Sharp-capped Mallee Eucalyptus oxymitra in harsh gravel on exposed hillsides at the
start of the Ormiston Pound walk, western Tjoritja (MacDonnell Ranges) NP,
central Australia in the Northern Territory.
Normanton Box Eucalyptus normantonensis growing as a mallee form over
spinifex by the excellent dinosaur museum at Lark Quarry, central Queensland.
Mallee with a dense spinifex ground cover, Mungo National Park, south-western NSW.
Thick-leaved Mallee E. pachyphylla growing in a sandy spinifex plain,
Great Sandy Desert, central eastern Western Australia.
Huge (ie long unburnt) spinifex hummock in mallee, Wyperfeld NP, north-western Victoria.
The third broad mallee type is Mallee-Chenopod, ie various species of saltbushes, bluebushes, samphires etc. This is in low rainfall situations where the soil is sandy-clay. For some reason I find this habitat especially aesthetic.
Mallee with a bluebush (Maireana spp.) understorey, Red Banks Conservation Park,
mid-north South Australia.

Late afternoon over mallee-bluebush at Caiguna, west of the Nullarbor Plain
in south-eastern Western Australia.

Samphire (probably Tecticornia spp.) growing on a clay pan in mallee-bluebush
near Normantion, central southern Western Australia.
And I'm going to end this first instalment of a short series with some portraits of mallee species which I (totally subjectively) find particularly pleasing and/or interesting.
Blue-leaved Mallee E. gamophylla, Plenty Highway, central eastern
Northern Territory. The striking blueish rounded leaves are
juvenile leaves which remain in that form. It is found in sandy
country mostly dominated by spinifex.
Curly Mallee E. gillii has similar foliage. It grows in just two areas of
inland ranges; in the Barrier Range near Broken Hill,
in far western NSW (above) and in the Northern Flinders Ranges
of South Australia (at Weetootla Gorge below).

 Port Lincoln Mallee E. albopurpurea, Coffins Bay, South Australia.
This lovely mallee is found only here at the tip of Eyre Peninsula and on
Kangaroo Island. It was formerly regarded as a subspecies of E. landsdowneana
from the Gawler Ranges to the north.
Bushy Yate E. lehmanii, Cape Le Grande NP, in the east of south-western WA.
A spectacular mallee from Albany eastwards as far as Israelite Bay in hill country and dunes.
Mottlecah E. macrocarpa (above and below), Yandin Hill Lookout,
north of Perth, WA. Its flowers are possibly the most dramatic of all eucalypt flowers,
and can be up to 10cm across.

Red, Oil or Acorn Mallee E. oleosa has one of the most extensive distributions of
any mallee species, found from the south-west of WA to eastern Victoria.

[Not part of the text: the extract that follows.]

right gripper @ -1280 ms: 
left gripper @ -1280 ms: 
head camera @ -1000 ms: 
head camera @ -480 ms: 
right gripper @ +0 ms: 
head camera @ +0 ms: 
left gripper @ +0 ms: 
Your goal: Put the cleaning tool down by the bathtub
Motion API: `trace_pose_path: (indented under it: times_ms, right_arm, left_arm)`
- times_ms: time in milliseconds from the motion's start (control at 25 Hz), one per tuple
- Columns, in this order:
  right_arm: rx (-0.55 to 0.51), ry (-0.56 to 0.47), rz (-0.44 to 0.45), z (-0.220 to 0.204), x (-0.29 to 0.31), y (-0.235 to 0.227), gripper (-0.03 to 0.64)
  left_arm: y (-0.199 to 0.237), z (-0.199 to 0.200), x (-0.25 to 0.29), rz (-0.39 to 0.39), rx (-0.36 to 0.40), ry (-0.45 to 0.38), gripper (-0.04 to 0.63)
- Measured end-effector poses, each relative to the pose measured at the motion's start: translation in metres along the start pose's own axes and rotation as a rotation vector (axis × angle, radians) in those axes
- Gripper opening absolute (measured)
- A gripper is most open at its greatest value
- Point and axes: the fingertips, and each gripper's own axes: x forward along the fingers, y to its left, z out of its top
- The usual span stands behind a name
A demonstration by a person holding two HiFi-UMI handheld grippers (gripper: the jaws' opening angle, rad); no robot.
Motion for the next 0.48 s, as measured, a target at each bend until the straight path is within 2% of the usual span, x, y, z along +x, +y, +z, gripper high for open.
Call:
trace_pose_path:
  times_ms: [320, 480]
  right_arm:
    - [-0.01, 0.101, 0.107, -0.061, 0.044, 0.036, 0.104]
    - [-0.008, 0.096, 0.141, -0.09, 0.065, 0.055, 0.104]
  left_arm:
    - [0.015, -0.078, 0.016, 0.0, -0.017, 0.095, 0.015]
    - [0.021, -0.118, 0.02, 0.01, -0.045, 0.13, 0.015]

It flowers
profusely and its leaves were formerly harvested for their high oil content.
Here it is growing on the eastern fringe of the Nullarbor Plain.
Thick-leaved Mallee E. pachyphylla, here deep in the Great Sandy Desert of
central eastern WA though it is found widely in central Australia.
Moort E. platypus, Ravensthorpe, south-west WA. The name means 'flat or broad foot',
for the oddly shaped buds. It grows only along this section of coastline.
Bell-fruit Mallee E. preissiana, Stirling Ranges, south-west WA.
So, the first part of my ode to the marvellous mallee. I hope you've stuck with me through it, and that it has either aroused some good memories of your own, or perhaps sparked some curiosity in a habitat that you may not be familiar with. I'll be looking at some other plants and some animals of the mallee in forthcoming posts - not sure yet if it will two or three parts in all. Hope to join you then, and thanks for coming this far into the mallee with me.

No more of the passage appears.